As of June 30, 2024 and December 31, 2023,
we had not drawn any funds from the Revolving Line of Credit.

See “—Recent Developments –
Termination of Revolving Line of Credit”.

Contractual Obligations

Property Leases

The following is a schedule by years of future
minimum lease payments (in thousands):

    Remainder of 2024 
    $287 
  
    2025 
     361 
  
    2026 
     189 
  
    2027 
     185 
  
    2028 
     65 
  
    Total future non-cancelable minimum lease payments 
    $1,087 

Lease costs for the three months ended June 30,
2024 and 2023 totaled approximately $0.2 million and $0.1 million, respectively. Lease costs for the six months ended June 30, 2024 and
2023 totaled approximately $0.3 million and $0.3 million, respectively. We anticipate no deficiencies in our ability to make these payments.

39

Other Cash Obligations

The Company manages reward card programs for clients.
Under these programs, the Company receives cash and simultaneously records a liability for the total amount received. These accounts are
adjusted on a periodic basis as reward cards are funded or reduced at the direction of the customers. As of June 30, 2024 and December
31, 2023, the Company had net deposits totaling approximately $3.4 million and $0.9 million, respectively.

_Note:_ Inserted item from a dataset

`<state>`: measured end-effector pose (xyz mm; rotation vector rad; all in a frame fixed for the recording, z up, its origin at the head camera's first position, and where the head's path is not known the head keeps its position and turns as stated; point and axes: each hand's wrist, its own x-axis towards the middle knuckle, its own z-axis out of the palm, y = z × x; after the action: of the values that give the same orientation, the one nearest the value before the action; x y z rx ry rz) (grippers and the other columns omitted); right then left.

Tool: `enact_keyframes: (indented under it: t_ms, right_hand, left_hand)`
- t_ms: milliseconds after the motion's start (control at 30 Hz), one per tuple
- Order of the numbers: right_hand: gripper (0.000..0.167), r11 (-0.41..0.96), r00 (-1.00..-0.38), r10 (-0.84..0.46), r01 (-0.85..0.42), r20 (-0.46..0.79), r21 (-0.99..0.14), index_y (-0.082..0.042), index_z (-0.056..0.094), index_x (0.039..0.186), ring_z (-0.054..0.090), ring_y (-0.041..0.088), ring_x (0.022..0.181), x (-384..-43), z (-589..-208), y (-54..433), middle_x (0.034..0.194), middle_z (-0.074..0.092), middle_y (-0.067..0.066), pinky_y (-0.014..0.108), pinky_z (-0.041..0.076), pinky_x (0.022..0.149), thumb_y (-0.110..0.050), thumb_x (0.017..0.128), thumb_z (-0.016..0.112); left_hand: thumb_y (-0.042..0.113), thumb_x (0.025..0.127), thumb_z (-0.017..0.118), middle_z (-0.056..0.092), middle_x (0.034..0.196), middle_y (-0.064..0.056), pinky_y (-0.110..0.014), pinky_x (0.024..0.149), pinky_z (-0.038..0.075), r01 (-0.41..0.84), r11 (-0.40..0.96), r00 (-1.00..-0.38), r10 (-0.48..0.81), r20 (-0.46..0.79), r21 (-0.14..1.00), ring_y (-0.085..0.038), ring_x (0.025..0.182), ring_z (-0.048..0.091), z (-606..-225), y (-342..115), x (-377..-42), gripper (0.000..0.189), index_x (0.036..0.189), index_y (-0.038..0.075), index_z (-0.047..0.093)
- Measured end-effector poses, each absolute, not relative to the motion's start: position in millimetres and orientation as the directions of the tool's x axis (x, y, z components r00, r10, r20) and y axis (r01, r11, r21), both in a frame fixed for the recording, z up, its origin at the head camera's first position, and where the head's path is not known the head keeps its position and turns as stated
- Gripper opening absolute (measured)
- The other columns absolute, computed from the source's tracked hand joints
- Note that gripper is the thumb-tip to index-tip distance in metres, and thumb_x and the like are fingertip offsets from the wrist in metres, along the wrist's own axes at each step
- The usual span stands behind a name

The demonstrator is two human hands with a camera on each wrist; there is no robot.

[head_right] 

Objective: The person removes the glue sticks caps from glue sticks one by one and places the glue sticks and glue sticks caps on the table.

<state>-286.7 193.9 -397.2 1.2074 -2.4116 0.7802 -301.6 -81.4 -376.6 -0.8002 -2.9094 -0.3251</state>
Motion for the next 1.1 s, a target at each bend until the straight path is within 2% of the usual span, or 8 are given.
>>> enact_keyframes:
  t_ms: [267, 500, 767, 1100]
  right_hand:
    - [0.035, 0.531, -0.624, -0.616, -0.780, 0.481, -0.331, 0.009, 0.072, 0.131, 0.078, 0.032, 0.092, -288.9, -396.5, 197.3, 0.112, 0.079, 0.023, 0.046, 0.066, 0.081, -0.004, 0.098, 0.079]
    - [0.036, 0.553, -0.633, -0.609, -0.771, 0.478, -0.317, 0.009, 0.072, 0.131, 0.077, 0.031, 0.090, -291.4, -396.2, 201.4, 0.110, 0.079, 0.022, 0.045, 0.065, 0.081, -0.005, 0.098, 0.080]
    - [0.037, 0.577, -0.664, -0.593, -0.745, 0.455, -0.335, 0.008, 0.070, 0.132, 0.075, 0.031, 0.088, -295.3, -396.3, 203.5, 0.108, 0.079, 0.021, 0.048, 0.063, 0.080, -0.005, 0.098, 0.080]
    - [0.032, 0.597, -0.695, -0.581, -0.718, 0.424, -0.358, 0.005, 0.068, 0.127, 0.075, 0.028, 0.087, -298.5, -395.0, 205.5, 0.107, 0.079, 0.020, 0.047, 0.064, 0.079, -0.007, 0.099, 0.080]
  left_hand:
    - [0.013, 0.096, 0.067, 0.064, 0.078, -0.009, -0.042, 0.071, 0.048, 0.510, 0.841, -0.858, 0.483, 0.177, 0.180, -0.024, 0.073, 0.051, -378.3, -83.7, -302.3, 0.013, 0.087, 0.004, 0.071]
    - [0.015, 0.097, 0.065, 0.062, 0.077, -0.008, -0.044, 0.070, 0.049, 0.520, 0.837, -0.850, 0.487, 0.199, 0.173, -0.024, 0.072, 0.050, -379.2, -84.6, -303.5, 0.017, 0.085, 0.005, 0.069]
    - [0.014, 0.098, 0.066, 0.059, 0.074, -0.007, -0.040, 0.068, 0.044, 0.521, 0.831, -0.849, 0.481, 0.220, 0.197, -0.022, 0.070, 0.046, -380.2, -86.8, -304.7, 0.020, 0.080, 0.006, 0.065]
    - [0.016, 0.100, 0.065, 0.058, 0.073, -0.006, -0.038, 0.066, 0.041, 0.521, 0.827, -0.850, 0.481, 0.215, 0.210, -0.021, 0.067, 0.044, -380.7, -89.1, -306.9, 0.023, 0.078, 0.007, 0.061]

Our other principal cash payment obligations have
consisted principally of obligations under the Revolving Line of Credit. As stated above, as of June 30, 2024 and December 31, 2023, we
had not drawn any funds from the Revolving Line of Credit under the Loan Documents.

Critical Accounting Estimates 

We prepare our financial statements in accordance
with U.S. GAAP. The preparation of financial statements requires us to make estimates and assumptions that affect the reported amounts
of assets, liabilities, revenue, costs and expenses, and related disclosures. We evaluate our estimates and assumptions on an ongoing
basis. We base our estimates on historical experience and on various other assumptions that we believe to be reasonable under the circumstances.